İnsanın ruhsal denizi gizemli, güçlü ve kırılgandı. En ufak bir hata, ruhun parçalanmasına, hatta kişinin ruhunun kaybolmasına yol açabilir.

Bu nedenle Yasak İlahi Sanat gibi doğrudan manevi denizle ilgili tekniklerde son derece dikkatli olmak gerekiyordu.

Orijinal On Bin Ruh Tarikatında, yalnızca doğal olarak istikrarlı ruhsal denizlere ve güçlü ruhlara sahip birkaç kişi onu yetiştirmeyi başarabilirdi. Her yıl On Bin Ruh Tarikatında, Yasak İlahi Sanatı geliştirmeye hevesli, kendini dahi ilan eden pek çok kişi, ruhsal denizlerinin zarar görmesine, parçalanmış ruhlara ve hatta akıl sağlıklarını kaybetmelerine neden oldu.”
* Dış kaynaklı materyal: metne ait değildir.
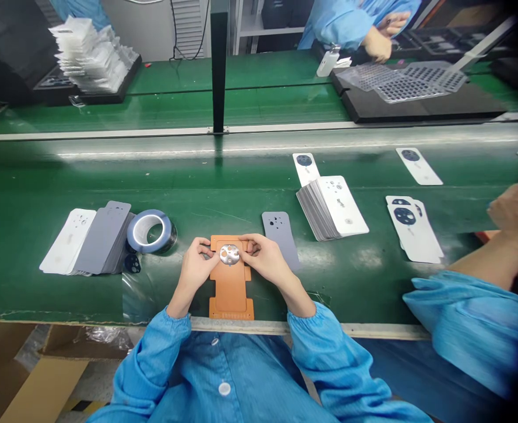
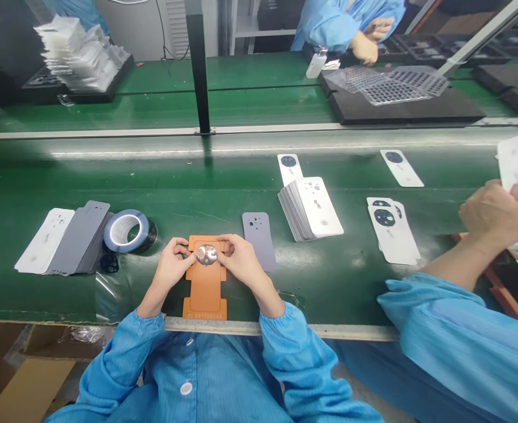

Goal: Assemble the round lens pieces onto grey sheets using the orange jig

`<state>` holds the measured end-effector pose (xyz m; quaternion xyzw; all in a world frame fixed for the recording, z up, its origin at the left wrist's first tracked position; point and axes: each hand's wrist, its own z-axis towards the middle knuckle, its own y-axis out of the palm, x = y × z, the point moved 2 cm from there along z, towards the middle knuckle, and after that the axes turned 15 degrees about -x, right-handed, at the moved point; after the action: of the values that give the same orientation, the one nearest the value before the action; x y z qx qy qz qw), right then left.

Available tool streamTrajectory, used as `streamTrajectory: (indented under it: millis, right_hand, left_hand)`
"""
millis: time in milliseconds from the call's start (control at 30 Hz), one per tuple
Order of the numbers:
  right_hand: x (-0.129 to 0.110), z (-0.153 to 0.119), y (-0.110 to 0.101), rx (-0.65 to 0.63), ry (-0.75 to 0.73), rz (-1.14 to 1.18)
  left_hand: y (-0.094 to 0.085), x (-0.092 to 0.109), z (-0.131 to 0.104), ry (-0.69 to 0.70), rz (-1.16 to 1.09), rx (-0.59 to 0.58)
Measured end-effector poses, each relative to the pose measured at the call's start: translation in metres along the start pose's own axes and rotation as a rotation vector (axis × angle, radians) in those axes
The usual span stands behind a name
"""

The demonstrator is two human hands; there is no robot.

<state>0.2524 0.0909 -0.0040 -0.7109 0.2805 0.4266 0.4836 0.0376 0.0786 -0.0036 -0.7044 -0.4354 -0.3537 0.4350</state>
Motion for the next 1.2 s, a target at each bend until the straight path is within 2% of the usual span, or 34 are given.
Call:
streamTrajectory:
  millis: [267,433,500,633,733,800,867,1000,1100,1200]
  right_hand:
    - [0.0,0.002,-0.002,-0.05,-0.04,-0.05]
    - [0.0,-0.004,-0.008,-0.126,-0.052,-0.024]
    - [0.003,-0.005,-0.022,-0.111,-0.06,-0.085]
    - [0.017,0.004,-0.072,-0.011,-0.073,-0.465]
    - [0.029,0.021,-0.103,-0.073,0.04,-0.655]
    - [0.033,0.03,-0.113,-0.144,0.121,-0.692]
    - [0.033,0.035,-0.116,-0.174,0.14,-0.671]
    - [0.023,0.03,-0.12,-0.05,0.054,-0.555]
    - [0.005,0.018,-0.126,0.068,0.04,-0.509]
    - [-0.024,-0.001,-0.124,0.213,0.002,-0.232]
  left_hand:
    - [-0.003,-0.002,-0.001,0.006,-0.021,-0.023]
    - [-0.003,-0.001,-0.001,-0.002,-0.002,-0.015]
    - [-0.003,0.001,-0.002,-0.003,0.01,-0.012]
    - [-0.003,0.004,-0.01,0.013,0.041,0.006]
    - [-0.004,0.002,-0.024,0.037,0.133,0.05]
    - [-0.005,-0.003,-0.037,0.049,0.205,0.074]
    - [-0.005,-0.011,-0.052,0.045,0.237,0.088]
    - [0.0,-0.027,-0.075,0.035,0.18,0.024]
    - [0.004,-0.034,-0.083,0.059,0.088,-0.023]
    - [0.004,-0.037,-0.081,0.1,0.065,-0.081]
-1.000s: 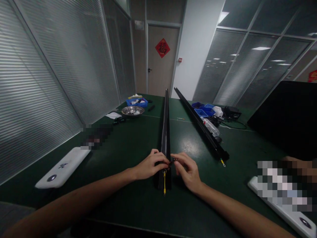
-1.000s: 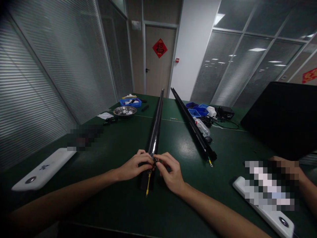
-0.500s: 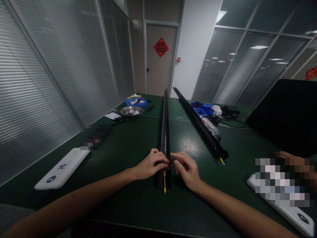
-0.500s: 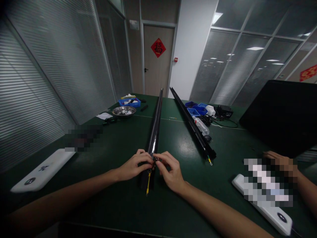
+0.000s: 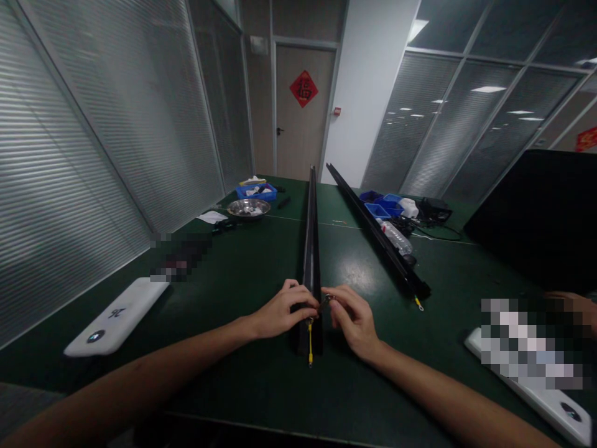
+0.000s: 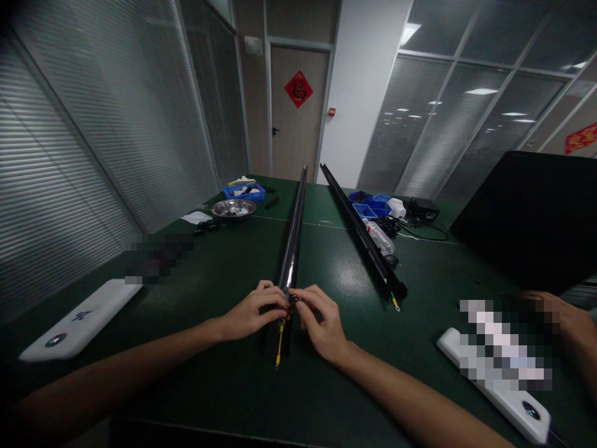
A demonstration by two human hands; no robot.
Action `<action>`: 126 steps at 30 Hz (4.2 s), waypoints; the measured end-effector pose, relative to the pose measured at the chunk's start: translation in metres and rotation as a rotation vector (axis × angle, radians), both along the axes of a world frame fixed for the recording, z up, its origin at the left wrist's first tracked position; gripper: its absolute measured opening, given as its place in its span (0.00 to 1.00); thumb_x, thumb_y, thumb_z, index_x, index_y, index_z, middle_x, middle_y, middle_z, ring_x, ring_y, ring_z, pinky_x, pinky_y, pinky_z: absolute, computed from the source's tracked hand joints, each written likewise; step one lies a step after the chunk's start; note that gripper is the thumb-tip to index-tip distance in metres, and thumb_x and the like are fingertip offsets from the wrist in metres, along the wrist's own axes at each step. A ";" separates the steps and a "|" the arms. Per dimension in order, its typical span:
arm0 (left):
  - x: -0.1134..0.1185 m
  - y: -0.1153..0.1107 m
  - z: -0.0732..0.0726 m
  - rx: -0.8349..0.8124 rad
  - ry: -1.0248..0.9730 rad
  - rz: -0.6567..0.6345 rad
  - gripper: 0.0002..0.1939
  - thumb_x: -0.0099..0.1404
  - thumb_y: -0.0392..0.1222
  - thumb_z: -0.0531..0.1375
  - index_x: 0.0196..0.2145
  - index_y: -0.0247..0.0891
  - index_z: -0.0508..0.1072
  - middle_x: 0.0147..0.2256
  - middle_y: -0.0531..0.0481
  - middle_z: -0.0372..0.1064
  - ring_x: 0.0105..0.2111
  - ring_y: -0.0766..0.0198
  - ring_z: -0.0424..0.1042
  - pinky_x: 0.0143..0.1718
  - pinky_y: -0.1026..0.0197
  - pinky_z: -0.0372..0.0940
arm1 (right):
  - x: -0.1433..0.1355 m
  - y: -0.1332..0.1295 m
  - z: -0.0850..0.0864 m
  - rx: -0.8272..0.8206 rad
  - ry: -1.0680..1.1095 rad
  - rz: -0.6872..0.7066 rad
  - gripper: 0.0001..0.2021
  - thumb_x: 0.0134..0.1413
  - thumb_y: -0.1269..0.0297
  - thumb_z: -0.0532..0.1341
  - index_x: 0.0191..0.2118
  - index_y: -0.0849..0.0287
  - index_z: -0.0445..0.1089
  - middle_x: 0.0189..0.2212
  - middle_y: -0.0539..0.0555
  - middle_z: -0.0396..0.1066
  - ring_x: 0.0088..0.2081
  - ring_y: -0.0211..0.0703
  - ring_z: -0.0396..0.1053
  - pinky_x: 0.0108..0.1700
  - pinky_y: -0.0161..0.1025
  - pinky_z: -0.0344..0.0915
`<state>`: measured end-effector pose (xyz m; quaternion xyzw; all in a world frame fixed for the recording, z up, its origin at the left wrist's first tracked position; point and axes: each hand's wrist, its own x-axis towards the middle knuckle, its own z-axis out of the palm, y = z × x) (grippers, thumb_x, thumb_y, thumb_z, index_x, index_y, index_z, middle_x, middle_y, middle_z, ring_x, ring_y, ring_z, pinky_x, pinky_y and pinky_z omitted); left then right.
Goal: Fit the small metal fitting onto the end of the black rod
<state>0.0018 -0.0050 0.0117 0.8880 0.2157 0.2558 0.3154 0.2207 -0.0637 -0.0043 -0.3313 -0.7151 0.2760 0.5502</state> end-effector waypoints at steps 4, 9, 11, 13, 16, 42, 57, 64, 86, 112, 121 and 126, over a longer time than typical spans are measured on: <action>0.000 0.000 -0.001 -0.016 0.023 0.002 0.07 0.76 0.42 0.58 0.43 0.41 0.76 0.44 0.50 0.77 0.47 0.60 0.71 0.56 0.55 0.51 | 0.000 0.000 0.000 -0.019 0.014 0.014 0.12 0.70 0.65 0.60 0.55 0.53 0.74 0.38 0.53 0.68 0.23 0.33 0.66 0.24 0.34 0.65; 0.000 0.000 0.001 -0.022 0.028 0.004 0.06 0.75 0.42 0.59 0.42 0.40 0.76 0.43 0.51 0.77 0.47 0.59 0.71 0.57 0.54 0.50 | 0.001 0.000 0.000 -0.002 0.004 0.004 0.13 0.71 0.66 0.58 0.55 0.52 0.75 0.37 0.52 0.67 0.23 0.32 0.65 0.25 0.35 0.66; 0.000 0.000 0.002 -0.016 0.026 0.002 0.06 0.75 0.43 0.59 0.42 0.40 0.76 0.43 0.50 0.77 0.47 0.59 0.71 0.57 0.54 0.51 | 0.001 0.000 -0.001 0.006 0.002 0.000 0.13 0.71 0.67 0.57 0.55 0.52 0.75 0.37 0.52 0.67 0.23 0.33 0.65 0.26 0.35 0.66; 0.000 -0.001 0.002 -0.010 0.019 0.002 0.06 0.75 0.42 0.60 0.43 0.40 0.76 0.43 0.50 0.77 0.47 0.59 0.71 0.56 0.55 0.51 | 0.001 0.000 -0.002 0.013 0.004 0.001 0.13 0.71 0.67 0.58 0.55 0.52 0.75 0.37 0.52 0.67 0.23 0.33 0.65 0.26 0.35 0.66; 0.000 0.000 0.000 -0.007 0.002 0.000 0.06 0.75 0.41 0.59 0.42 0.40 0.76 0.43 0.51 0.77 0.47 0.60 0.71 0.56 0.55 0.50 | 0.000 0.001 -0.003 0.010 0.017 0.013 0.13 0.70 0.66 0.59 0.55 0.51 0.75 0.38 0.53 0.68 0.24 0.33 0.66 0.25 0.34 0.66; 0.000 0.001 -0.002 -0.017 0.021 -0.003 0.05 0.75 0.42 0.60 0.42 0.40 0.76 0.43 0.52 0.77 0.47 0.60 0.71 0.56 0.55 0.50 | 0.000 0.000 0.001 0.015 -0.014 -0.030 0.13 0.71 0.64 0.57 0.54 0.53 0.76 0.37 0.54 0.70 0.24 0.35 0.66 0.26 0.36 0.67; 0.000 0.002 -0.004 -0.020 0.033 -0.009 0.05 0.75 0.42 0.60 0.42 0.40 0.76 0.43 0.52 0.77 0.47 0.60 0.71 0.57 0.55 0.50 | 0.000 0.001 -0.001 -0.006 -0.010 -0.025 0.13 0.71 0.64 0.57 0.54 0.53 0.76 0.37 0.53 0.69 0.23 0.34 0.65 0.26 0.36 0.67; 0.000 0.002 -0.003 -0.007 0.019 -0.007 0.06 0.76 0.42 0.59 0.43 0.40 0.76 0.43 0.51 0.77 0.47 0.61 0.71 0.57 0.55 0.50 | 0.000 0.000 -0.001 -0.013 -0.011 -0.021 0.12 0.71 0.62 0.58 0.54 0.54 0.75 0.38 0.54 0.69 0.23 0.34 0.65 0.25 0.36 0.67; 0.000 0.001 -0.003 -0.003 0.024 0.011 0.09 0.76 0.45 0.58 0.43 0.41 0.77 0.43 0.51 0.77 0.47 0.59 0.71 0.56 0.54 0.51 | 0.001 0.001 -0.002 0.003 -0.020 -0.022 0.13 0.71 0.62 0.58 0.55 0.53 0.75 0.38 0.54 0.70 0.23 0.35 0.66 0.25 0.36 0.68; 0.001 0.001 -0.003 -0.023 0.019 -0.003 0.04 0.75 0.39 0.60 0.44 0.41 0.76 0.44 0.53 0.76 0.47 0.61 0.71 0.56 0.56 0.50 | 0.001 0.000 0.000 0.015 -0.003 -0.010 0.13 0.70 0.66 0.59 0.55 0.52 0.75 0.38 0.53 0.68 0.24 0.34 0.66 0.26 0.35 0.67; 0.000 0.001 -0.003 -0.008 -0.001 -0.013 0.02 0.74 0.39 0.62 0.42 0.40 0.76 0.43 0.53 0.76 0.46 0.61 0.72 0.57 0.56 0.49 | 0.002 0.001 -0.001 0.028 -0.025 -0.023 0.12 0.72 0.67 0.56 0.53 0.53 0.76 0.37 0.53 0.69 0.25 0.36 0.67 0.28 0.37 0.68; 0.001 0.000 -0.001 -0.004 -0.003 -0.014 0.04 0.74 0.36 0.61 0.43 0.41 0.76 0.43 0.54 0.76 0.47 0.62 0.72 0.56 0.57 0.49 | 0.001 0.000 -0.001 0.003 -0.002 0.000 0.12 0.71 0.66 0.58 0.54 0.52 0.75 0.39 0.53 0.68 0.24 0.33 0.66 0.25 0.35 0.66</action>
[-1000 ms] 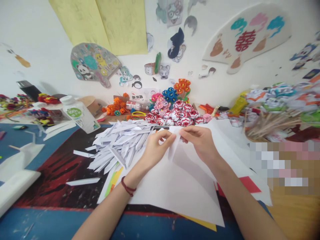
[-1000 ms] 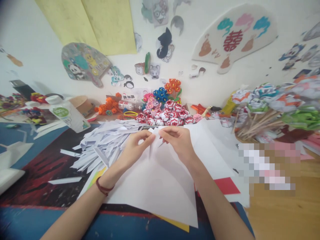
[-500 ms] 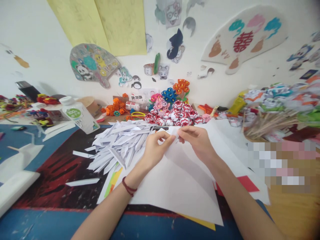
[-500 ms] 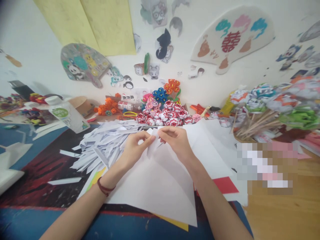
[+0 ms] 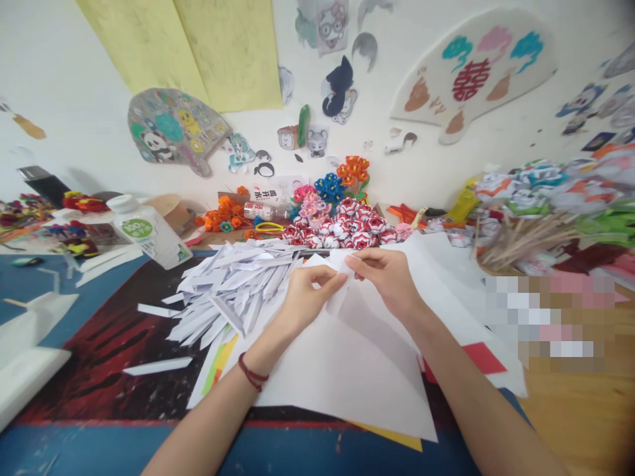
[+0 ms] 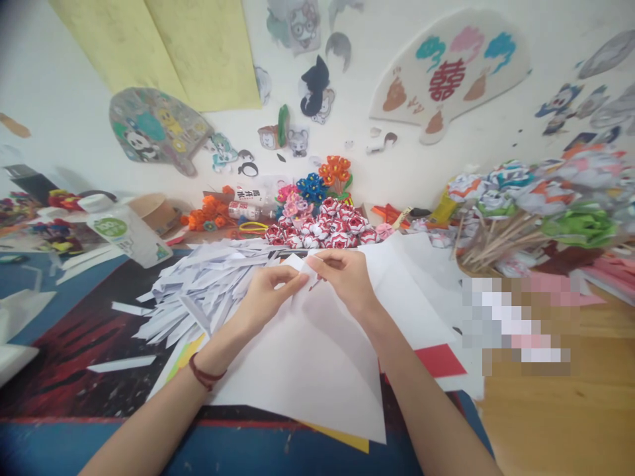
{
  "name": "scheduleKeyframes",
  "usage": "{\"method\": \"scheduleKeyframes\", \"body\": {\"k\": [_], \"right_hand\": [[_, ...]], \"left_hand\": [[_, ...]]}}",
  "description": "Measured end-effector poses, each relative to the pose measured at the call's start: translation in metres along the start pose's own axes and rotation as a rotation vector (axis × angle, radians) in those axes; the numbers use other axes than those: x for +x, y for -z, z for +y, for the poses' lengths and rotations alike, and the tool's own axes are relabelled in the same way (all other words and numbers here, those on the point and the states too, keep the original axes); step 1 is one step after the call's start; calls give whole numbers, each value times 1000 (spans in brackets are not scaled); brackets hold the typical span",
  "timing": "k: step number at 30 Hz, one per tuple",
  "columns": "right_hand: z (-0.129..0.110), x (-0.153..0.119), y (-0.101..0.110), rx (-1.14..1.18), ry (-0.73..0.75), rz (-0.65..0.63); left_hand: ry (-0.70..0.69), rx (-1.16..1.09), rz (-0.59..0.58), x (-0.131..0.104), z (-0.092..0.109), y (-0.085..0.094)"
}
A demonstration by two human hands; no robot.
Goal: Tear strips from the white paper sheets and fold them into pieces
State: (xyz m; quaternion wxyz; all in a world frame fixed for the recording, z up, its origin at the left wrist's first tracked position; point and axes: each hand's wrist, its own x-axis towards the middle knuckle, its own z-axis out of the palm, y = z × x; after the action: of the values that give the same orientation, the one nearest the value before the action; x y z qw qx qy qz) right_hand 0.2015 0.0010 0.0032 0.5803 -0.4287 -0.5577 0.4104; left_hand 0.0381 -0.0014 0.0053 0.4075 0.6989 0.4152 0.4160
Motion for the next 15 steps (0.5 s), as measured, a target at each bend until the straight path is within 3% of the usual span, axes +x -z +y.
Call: {"method": "scheduleKeyframes", "body": {"k": [15], "right_hand": [[5,2,3,-18,17,58]], "left_hand": [[51,0,-64,1,-2,1]]}}
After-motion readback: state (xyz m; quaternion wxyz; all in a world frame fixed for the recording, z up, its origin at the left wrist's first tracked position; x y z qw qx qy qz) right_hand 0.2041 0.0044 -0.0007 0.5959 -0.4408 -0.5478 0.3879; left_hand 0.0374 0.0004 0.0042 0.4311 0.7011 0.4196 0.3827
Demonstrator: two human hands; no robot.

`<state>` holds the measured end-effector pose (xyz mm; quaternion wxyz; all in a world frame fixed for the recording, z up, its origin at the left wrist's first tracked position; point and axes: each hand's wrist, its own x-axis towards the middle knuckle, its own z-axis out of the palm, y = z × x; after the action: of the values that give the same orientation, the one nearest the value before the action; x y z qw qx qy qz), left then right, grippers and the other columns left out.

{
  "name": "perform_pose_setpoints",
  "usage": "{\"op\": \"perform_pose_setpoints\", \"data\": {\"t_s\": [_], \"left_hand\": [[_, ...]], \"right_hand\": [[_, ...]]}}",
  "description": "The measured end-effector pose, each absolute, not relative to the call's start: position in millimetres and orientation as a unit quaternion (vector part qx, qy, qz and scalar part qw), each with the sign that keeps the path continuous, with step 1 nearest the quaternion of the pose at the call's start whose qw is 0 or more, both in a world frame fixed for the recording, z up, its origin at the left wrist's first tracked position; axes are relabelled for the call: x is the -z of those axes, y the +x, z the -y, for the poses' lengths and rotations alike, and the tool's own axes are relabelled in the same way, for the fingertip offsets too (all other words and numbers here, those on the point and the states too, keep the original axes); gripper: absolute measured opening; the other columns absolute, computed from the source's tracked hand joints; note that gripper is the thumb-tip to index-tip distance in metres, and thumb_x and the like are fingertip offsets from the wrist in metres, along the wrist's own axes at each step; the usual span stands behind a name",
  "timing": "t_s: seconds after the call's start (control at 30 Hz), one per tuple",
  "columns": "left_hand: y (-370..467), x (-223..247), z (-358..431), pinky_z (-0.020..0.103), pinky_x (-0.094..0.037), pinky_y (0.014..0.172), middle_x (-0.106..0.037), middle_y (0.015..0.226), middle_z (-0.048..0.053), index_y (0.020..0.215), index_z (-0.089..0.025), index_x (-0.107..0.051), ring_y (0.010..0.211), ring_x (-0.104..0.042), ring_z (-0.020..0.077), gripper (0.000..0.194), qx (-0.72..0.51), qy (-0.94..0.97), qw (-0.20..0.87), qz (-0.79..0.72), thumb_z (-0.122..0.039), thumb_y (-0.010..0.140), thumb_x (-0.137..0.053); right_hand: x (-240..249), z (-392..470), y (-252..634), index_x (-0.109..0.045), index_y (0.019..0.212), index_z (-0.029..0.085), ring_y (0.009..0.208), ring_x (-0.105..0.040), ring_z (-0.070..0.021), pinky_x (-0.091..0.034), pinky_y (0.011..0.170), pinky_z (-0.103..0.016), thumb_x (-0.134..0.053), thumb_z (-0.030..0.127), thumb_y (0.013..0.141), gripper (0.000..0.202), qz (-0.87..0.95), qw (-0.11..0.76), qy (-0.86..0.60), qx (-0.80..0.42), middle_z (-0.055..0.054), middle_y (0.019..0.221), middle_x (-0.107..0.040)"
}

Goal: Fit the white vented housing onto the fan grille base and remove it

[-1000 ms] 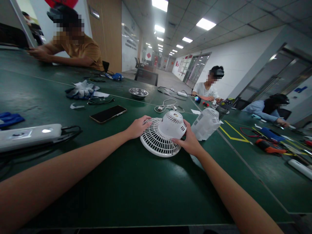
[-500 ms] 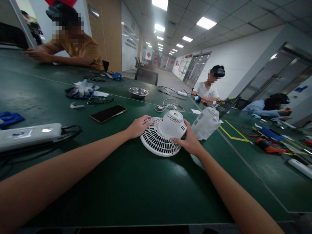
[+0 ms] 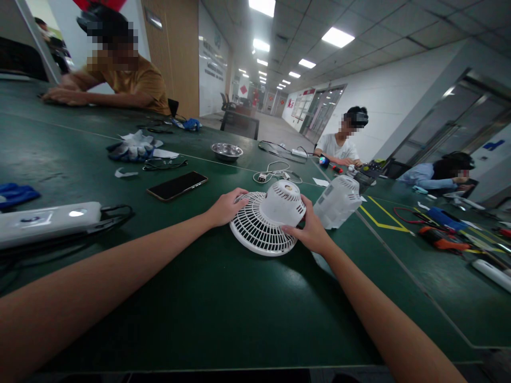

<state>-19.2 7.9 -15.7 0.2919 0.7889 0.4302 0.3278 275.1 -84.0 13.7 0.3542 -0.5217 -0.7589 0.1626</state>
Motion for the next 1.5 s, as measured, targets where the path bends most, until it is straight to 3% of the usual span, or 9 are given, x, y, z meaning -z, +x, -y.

Gece boyunca “Yasak İlahi Sanatı” geliştiren Song Wen, bilinç denizinde depolanan ruh parçalarının neredeyse yarısını tüketti. Bu ilerleme onun ruhsal gücünü büyük ölçüde artırdı.

Song Wen bütün gece uykusuz bir şekilde gelişim göstermiş olsa da kendini hâlâ yenilenmiş ve biraz da yorgun hissetmiyordu.

Yemek salonundaki kahvaltının ardından Song Wen hemen Ceset Parçalama Mağarasına geldi.

Cesetleri parçalara ayırırken bilinçli olarak cesetlerden kalan ruh parçalarını emdi ve cesetlerin özünü ve kanını tüketimini artırdı.

Gün boyunca Song Wen gergin kaldı ve birisinin onun cesetlerin özünü ve kanını çalma eylemini keşfetmesinden korkuyordu.

Neyse ki, cesetleri inceledikten sonra sadece deriyi, kemikleri ve organları teslim etmesi yeterliydi; bu sırada cesetlerden gelen kan, ceset Parçalama platformunun drenaj kanalları aracılığıyla Ceset Parçalama Mağarası'ndaki büyük kan havuzuna akıyordu.

Song Wen'in özün ve kanın bir kısmını gizlice tükettiği fark edilmedi.

Song Wen günlük işini bitirip vücut parçalarını Yuan Cheng'e teslim etmeye hazırlandığında aniden o gün aşırı miktarda kan özü tükettiğini fark etti. vücudu kan enerjisiyle doluydu ve içindeki aşırı kan enerjisini kontrol etmekte zorlanıyordu.

Yuan Cheng'in şüphelenmesini önlemek için Song Wen, yükselen kan enerjisini mümkün olduğu kadar sakinleştirmek için “Ceset Kral'ın Kan Arıtma Tekniği”ni tam olarak uygulamak zorunda kaldı.

Çeyrek saat sonra Song Wen'in kan enerjisi büyük oranda dengelendi. Daha önce olduğu gibi Yuan Cheng'in mağarasından çıkan son kişi oydu.

Yuan Cheng, Song Wen tarafından verilen dört saklama torbasını aldı ve bilinçaltında sordu, “Az önce ne oldu? Seni tam çeyrek saat boyunca ceset Teşhis platformunun yanında dururken gördüm.”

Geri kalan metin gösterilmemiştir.